Kecewa Kenaikan UMK 2022
Sebelumnya, KSPSI Kota Tangsel menyatakan kenaikan tersebut tak sesuai yang diharapkan. Sebab, kenaikan UMK Tangsel 2022 mengacu pada PP 36/2021 tentang Pengupahan yang merupakan turunan dari UU Cipta Kerja.
Sekretaris KSPSI Tangsel Vanny Sompie mengaku kecewa dengan keputusan Gubernur Banten Wahidin Halim soal UMK 2022 itu.
Menurutnya, Pemprov Banten mengabaikan usulan dari pihaknya soal jumlah kenaikan upah dan penolakan formula PP 36/2021 yang menjadi acuan kenaikan UMK 2022.

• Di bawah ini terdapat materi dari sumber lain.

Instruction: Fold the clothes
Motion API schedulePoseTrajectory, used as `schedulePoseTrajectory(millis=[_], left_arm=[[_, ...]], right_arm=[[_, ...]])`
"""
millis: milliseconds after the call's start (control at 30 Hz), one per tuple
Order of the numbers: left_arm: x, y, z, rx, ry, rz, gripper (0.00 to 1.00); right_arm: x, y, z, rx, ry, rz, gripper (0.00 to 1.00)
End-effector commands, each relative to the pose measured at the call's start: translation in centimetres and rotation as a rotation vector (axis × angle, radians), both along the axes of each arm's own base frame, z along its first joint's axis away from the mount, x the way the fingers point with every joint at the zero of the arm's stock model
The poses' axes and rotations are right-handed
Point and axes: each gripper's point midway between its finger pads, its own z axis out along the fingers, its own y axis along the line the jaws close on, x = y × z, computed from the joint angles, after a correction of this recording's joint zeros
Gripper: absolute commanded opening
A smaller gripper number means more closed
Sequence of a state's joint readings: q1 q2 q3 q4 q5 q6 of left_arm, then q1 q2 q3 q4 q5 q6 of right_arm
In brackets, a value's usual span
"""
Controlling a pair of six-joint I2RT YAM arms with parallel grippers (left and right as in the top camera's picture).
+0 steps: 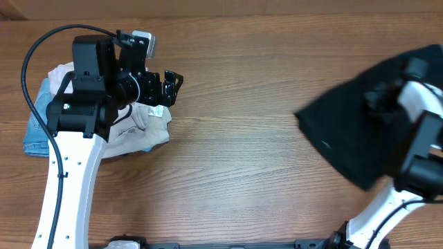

"Penetapan UMK oleh Gubernur tersebut berdasarkan formula PP 36/2021. Artinya Gubernur tidak mengakomodir usulan serikat pekerja/serikat buruh melalui Dewan Pengupahan dan rekomendasi pak Wali Kota Tangsel," kata Vanny, Rabu (1/12/2021).
Vanny juga menganggap Pemprov Banten mengabaikan kesejahteraan pekerja dan buruh.
"Kami sangat-sangat menyayangkan pihak pemerintah mengabaikan kepentingan dan kesejahteraan pekerja atau buruh. Kami nilai bahwa Gubernur berada dalam tekanan pemerintah pusat," ungkapnya.
"Gubernur selaku pimpinan pemerintahan daerah yang sesungguhnya berkepentingan langsung dengan buruh di daerahnya sendiri, sama sekali tidak berani lakukan diskresi sebagai terobosan untuk menetapkan UMK di luar ketentuan PP 36/2021 yang kami anggap memang sangat tidak patut diberlakukan," sambung Vanny.
Mogok Kerja
Vanny menambahakan, pihaknya berencana melakukan aksi mogok kerja sebagai bentuk penolakan kenaikan UMK Tangsel 2022 hanya Rp 50 ribu.
"Kami dari serikat pekerja sedang lakukan koordinasi dan konsolidasi bersama kawan-kawan lain untuk melakukan aksi perlawanan terhadap keputusan UMK 2022 ini. Kemungkinan besar kami akan lakukan mogok besar-besaran atau mogok kerja secara massal. Hal ini sedang kami koordinasikan," tandasnya.
Diketahui, Wahidin telah menetapkan besaran UMK 2022. Tangsel termasuk yang mengalami kenaikan sebesar 1,17 persen atau naik Rp 50 ribu. Sebelumnya UMK Tangsel sebesar Rp 4.230.792,65 kini naik menjadi Rp 4.280.214,51.
Kenaikan UMK Tangsel merupakan tertinggi tak hanya di Tangerang Raya, tapi juga di Provinsi Banten. Bahkan, Kota Tangerang hanya naik 0,56 persen dan Kabupaten Tangerang tak ada kenaikan sepeser pun.